Илья Финогеныч что-то проворчал.
— Жена и две дочери у меня, — кинул он Николаю. — Гаврилыч! Съедешь со двора, непременно подмети. Город в грязи купается, так хоть под носом-то у себя чистоту наблюдайте!
Николаю показалось, что и на лице приказчика играет что-то двусмысленное.
В окно выглянула опрятная старушка в чепце.
— Почтва пришла, — сказала она Илье Финогенычу, — ма´лец говорил, — книжки тебе из Питера. И куда уж экую прорву книг!
Илья Финогеныч преобразился, мгновенно лицо его засияло какою-то детскою улыбкой.
— Пора, пора… давно жду! — проговорил он, почти рысью вбегая на крыльцо.
Николай шел медленнее и потому слышал, как приказчик, бросив со всего размаху полосу железа, пробормотал:
— Эх!.. Купец тоже называется!..
В доме Николай подивился необыкновенному порядку и чистоте. Всюду стояли цветы; некрашеный пол белелся, как снег; отличные гравюры висели на простых сосновых стенах. И так кстати расхаживала по комнатам опрятная старушка, мягко ступая ногами в шерстяных чулках.

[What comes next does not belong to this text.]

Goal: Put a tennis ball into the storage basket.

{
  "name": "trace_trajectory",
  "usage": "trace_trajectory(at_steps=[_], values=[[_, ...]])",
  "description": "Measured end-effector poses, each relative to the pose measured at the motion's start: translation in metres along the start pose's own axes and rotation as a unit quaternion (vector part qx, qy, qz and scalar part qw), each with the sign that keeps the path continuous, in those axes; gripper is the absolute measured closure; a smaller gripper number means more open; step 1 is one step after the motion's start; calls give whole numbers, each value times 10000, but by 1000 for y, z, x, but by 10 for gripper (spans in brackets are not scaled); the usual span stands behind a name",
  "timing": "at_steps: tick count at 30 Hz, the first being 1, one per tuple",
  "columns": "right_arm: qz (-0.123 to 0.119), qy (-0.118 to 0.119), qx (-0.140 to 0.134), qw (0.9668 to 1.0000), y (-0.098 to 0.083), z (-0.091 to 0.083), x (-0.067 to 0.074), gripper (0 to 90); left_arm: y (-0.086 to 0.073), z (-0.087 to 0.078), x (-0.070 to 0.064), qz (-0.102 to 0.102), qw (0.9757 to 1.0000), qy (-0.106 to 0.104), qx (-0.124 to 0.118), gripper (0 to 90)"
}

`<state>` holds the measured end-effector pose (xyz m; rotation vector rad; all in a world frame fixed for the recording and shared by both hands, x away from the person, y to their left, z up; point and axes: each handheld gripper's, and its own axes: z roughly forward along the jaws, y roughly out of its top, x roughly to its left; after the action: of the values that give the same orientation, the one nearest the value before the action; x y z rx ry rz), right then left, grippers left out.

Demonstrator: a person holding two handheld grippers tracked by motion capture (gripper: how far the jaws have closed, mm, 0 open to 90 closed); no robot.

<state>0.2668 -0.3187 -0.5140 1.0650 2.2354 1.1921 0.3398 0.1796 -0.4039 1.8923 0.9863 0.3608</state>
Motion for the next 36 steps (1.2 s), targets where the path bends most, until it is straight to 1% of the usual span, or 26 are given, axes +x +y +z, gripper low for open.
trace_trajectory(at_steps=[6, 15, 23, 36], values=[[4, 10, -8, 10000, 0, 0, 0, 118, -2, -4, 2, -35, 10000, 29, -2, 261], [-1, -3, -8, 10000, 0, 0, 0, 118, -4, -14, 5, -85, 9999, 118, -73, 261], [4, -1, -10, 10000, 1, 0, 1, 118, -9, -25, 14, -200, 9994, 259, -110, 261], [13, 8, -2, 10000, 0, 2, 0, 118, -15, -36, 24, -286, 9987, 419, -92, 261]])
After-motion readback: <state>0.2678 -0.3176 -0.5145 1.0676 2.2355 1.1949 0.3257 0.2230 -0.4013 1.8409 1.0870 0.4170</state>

— Власьевна, самовар, — сказал Илья Финогеныч и опять кинул Николаю: — Нянюшка наша.
При входе в кабинет Николай даже затрепетал от удовольствия. До самого потолка тянулись дощатые полки, сплошь набитые книгами. На большом дубовом столе тоже лежали книги; стулья и табуреты были завалены газетами.
— Присядьте, — буркнул Илья Финогеныч, сдвигая с ближайшего стула груду печатной бумаги, и с жадностью стал распаковывать посылку.